DNMT1circle10302690-10302961 is down-regulated in metastatic tumors compared to primary tumors of HGSOC

The eccDNA DNMT1circle10302690-10302961 was circularized by a segment of DNMT1 gene on the reverse strand of chromosome 19 (chr19: 10302690-10302961). To verify its specific circular structure, outward PCR targeting DNMT1circle10302690-10302961 was performed in SKOV3, A2780 and OVCAR3 cell lines. The results showed that DNMT1circle10302690-10302961 was not presented in genomic DNA (Fig. 5A). The existence of DNMT1circle10302690-10302961 was also disclosed by Fluorescence in situ hybridization (FISH) assay using junctional specific Cy3-labeled probes in SKOV3, A2780 and OVCAR3 cells, which were arrested at metaphase spreads beforehand (Fig. 5B). The signals representing DNMT1circle10302690-10302961 were mainly observed off the chromosomes, ascertaining the extrachromosomal feature of this eccDNA. We then validated the DNMT1circle10302690-10302961 expression in formalin-fixed, paraffin-embedded (FFPE) primary and metastatic tissues of HGSOC by FISH assays and BaseScope assays (Fig. 5C, D). Both FISH assays and BaseScope assays confirmed that DNMT1circle10302690-10302961 was significantly down-regulated in metastatic tumors compared to its primary tumors of HSGOC.

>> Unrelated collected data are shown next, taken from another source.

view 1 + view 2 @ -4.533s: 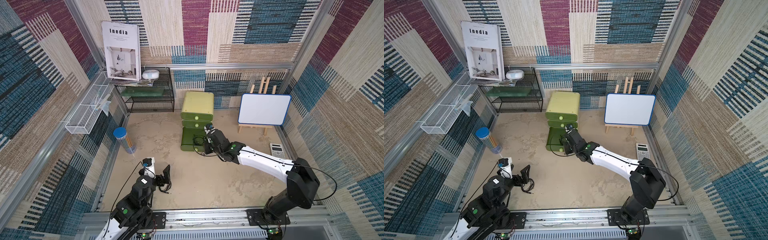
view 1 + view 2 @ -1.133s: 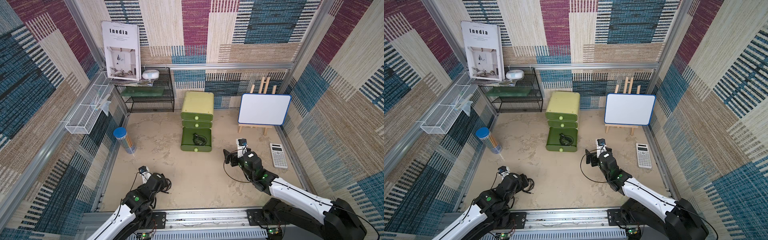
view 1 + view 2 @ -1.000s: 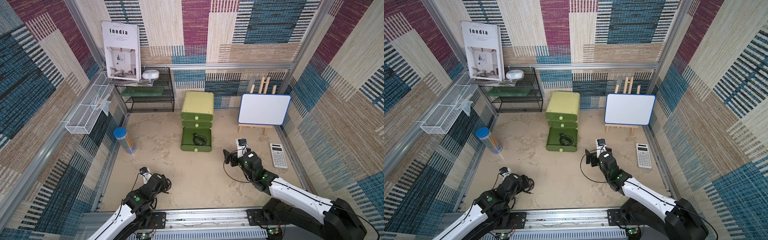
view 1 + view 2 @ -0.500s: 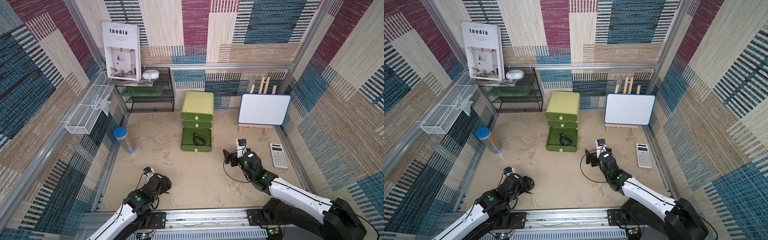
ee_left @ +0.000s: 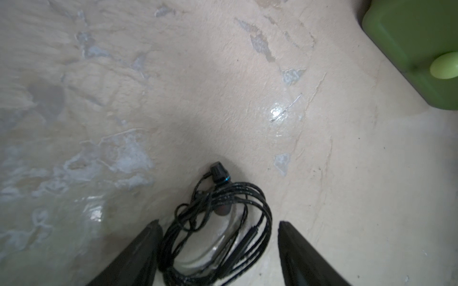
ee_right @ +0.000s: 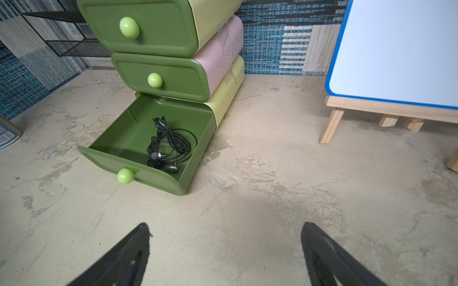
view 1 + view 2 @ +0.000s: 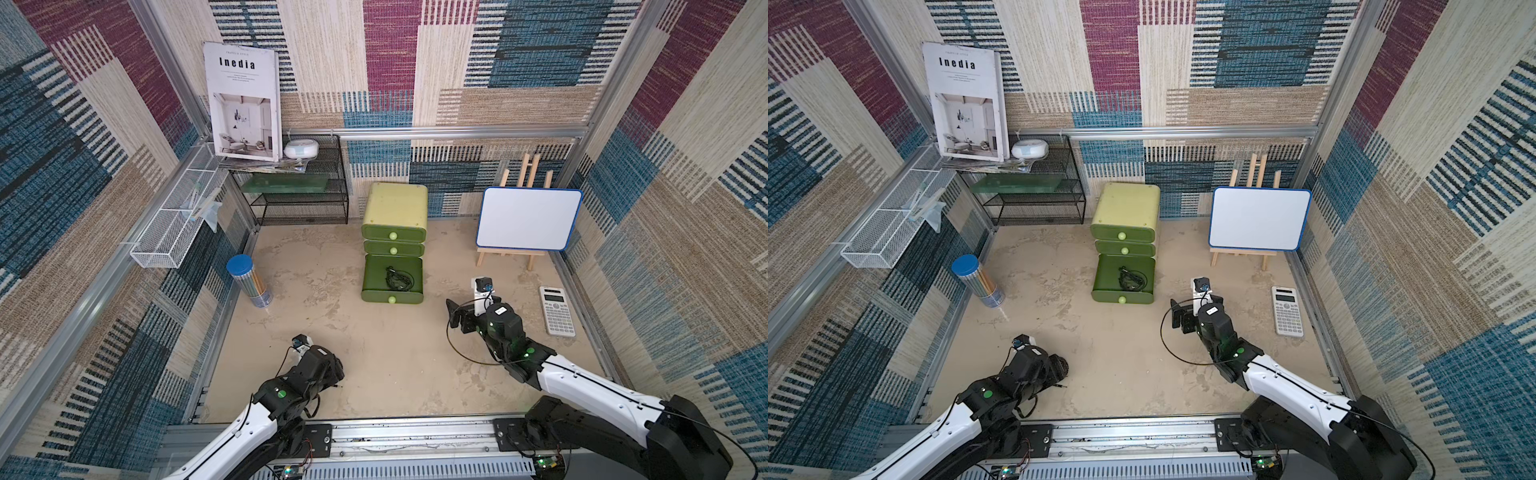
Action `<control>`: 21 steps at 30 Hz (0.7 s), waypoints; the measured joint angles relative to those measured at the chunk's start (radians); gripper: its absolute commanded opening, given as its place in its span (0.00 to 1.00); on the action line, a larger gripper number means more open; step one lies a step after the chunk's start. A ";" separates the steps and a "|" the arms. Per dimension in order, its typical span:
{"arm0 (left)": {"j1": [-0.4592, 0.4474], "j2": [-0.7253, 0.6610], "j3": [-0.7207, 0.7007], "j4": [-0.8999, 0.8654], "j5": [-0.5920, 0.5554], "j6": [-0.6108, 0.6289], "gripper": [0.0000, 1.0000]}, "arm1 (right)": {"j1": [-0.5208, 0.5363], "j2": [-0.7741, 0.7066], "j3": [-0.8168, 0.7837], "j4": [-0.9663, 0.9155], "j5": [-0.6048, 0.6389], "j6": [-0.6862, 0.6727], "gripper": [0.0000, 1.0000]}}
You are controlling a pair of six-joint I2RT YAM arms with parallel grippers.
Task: Place the wired earphones into the drawer by color
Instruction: Pick up the wired earphones from the center of the board.
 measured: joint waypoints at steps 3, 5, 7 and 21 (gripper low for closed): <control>0.000 0.000 -0.003 0.006 0.014 0.001 0.69 | 0.000 0.000 0.000 0.000 0.000 0.000 0.98; 0.000 0.000 -0.005 0.008 0.015 0.004 0.65 | 0.000 0.002 0.000 0.000 0.000 0.000 0.98; 0.000 0.000 -0.007 0.008 0.023 0.012 0.61 | 0.000 0.005 0.000 0.001 0.000 0.000 0.98; 0.000 0.010 -0.018 0.026 0.037 0.021 0.41 | 0.000 0.007 0.000 0.003 0.000 0.000 0.98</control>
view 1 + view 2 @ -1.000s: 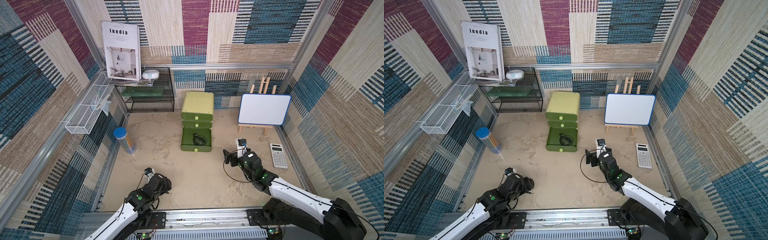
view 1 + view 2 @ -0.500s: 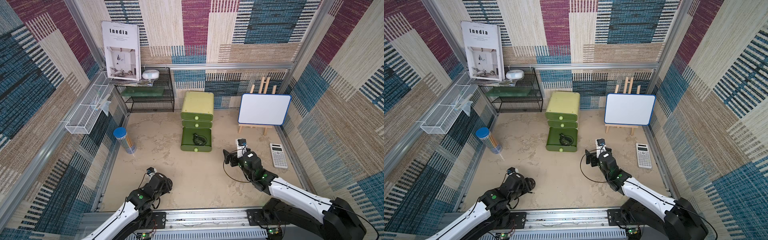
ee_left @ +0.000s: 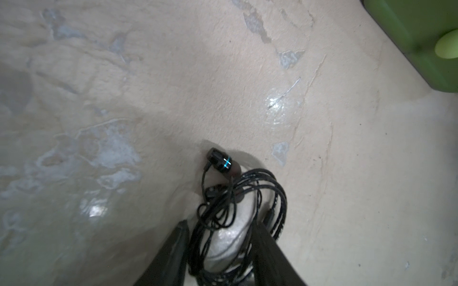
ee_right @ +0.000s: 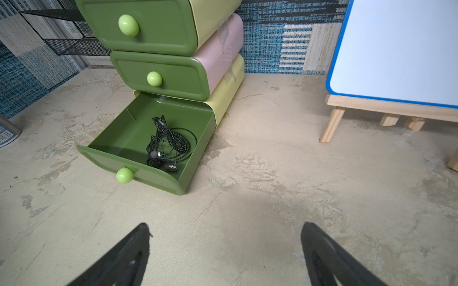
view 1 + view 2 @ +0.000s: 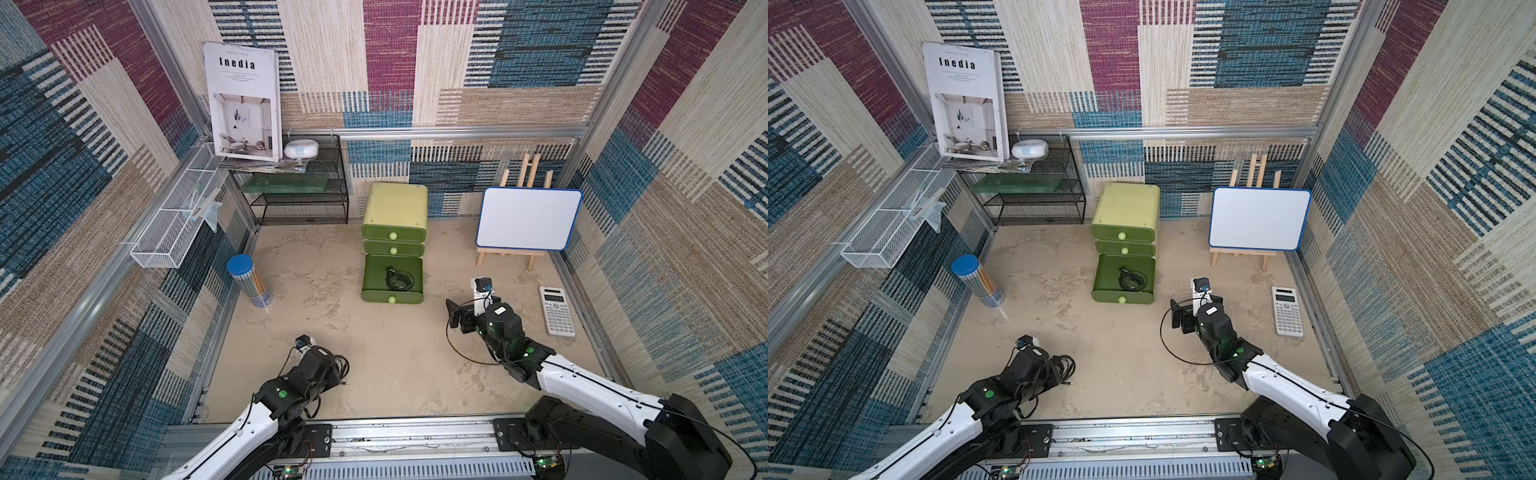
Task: Place the wired earphones into the drawer by color
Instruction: Pick up the wired earphones from the center of the board.
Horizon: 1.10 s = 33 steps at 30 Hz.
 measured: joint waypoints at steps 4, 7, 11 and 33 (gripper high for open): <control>0.000 -0.001 -0.006 0.011 0.000 0.000 0.34 | 0.000 0.000 0.000 0.000 0.000 0.000 0.98; 0.000 -0.005 -0.008 0.010 0.003 0.000 0.29 | 0.000 -0.001 0.000 0.000 0.000 0.000 0.98; 0.000 -0.011 -0.010 0.010 0.003 0.000 0.23 | 0.000 -0.001 0.000 0.000 0.000 0.000 0.98; 0.000 -0.071 0.007 -0.012 0.002 0.020 0.00 | 0.000 -0.007 -0.004 0.003 0.000 0.000 0.98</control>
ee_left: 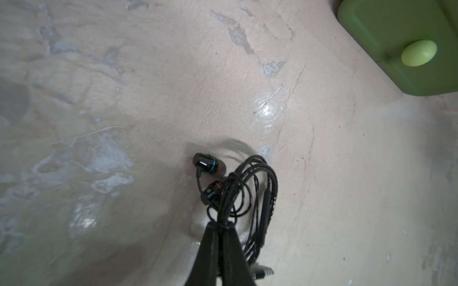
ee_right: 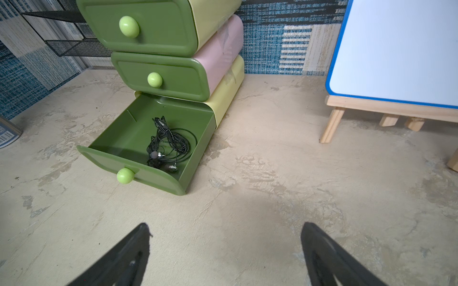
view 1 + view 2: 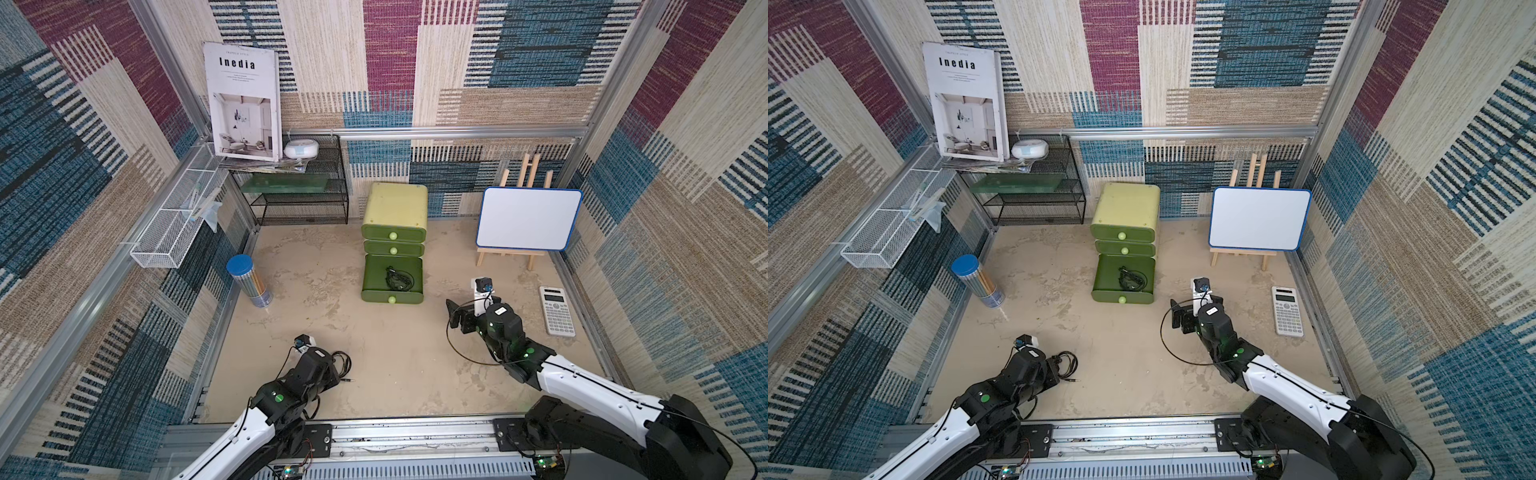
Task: Place the wired earphones into the drawer by color
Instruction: Pick up the wired earphones from the center of the board, then place the wired earphones in the drawer.
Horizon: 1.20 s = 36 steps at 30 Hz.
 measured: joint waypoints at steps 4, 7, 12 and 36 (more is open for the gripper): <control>0.000 0.000 0.031 0.000 -0.003 0.027 0.00 | 0.000 -0.004 -0.003 0.001 0.000 0.000 0.98; 0.000 0.010 0.058 0.001 -0.003 0.050 0.00 | 0.000 -0.007 -0.007 0.005 0.000 0.000 0.98; 0.000 0.066 0.111 0.027 -0.002 0.095 0.00 | 0.000 -0.016 -0.013 0.008 0.000 0.000 0.98; 0.019 0.780 0.653 0.385 0.080 0.301 0.00 | 0.000 -0.018 -0.020 0.031 -0.008 -0.001 0.98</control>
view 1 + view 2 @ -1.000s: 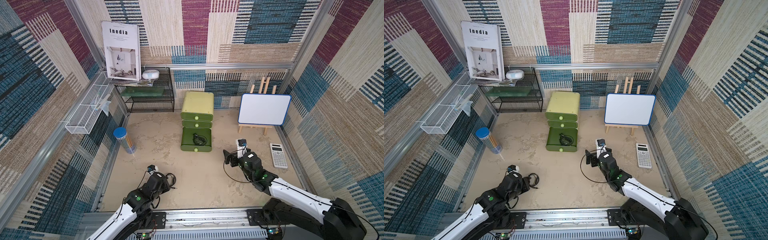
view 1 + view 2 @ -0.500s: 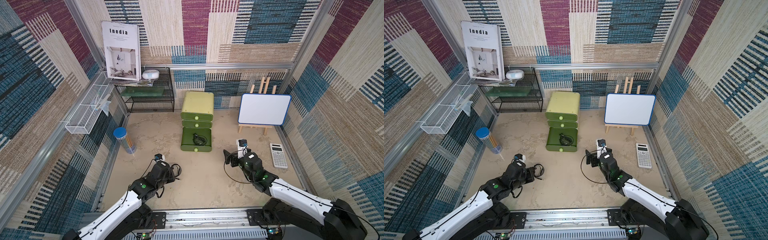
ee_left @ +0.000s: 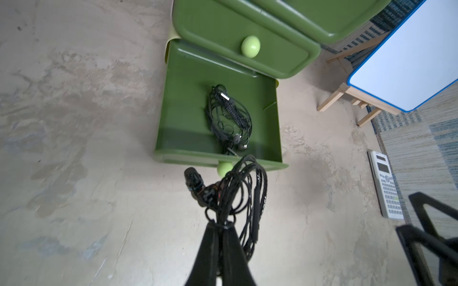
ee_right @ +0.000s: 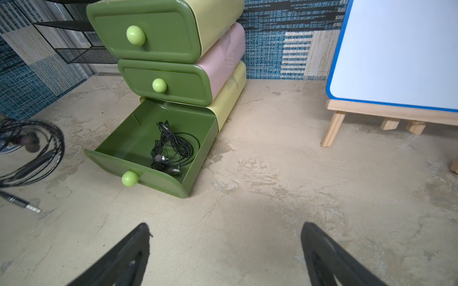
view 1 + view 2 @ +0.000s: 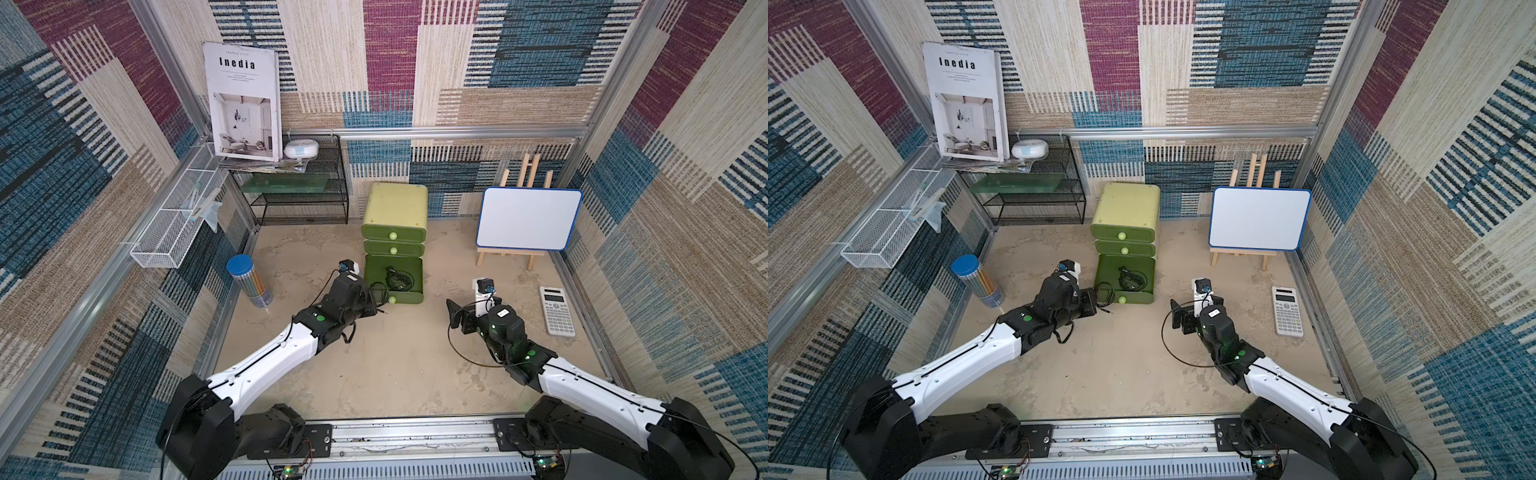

Fig. 5. DNMT1circle10302690-10302961 is down-regulated in metastatic tumors compared to primary tumors of HGSOC.

Fig. 5

A Outward PCR (blue arrow) and inward PCR (black arrow) in genomic DNA (GD) and phi29-amplified eccDNA (φ29) samples to validate the specific junction of DNMT1circle10302690-10302961 in SKOV3, A2780, and OVCAR3 cells. B FISH assays of metaphase SKOV3, A2780, and OVCAR3 cells. The probe targeting the junction of DNMT1circle10302690-10302961 was labeled by Cy3. C The representative images of FISH assays of DNMT1circle10302690-10302961 in paired primary (upper) and metastatic tissues (lower) of HGSOC patients. D The representative images of BaseScope assays of DNMT1circle10302690-10302961 in paired primary (upper) and metastatic tissues (lower) of HGSOC patients. DNMT1circle10302690-10302961 appeared as distinct red dots, with each dot representing a single eccDNA molecule. The data were presented as mean ± SD; ****P < 0.0001.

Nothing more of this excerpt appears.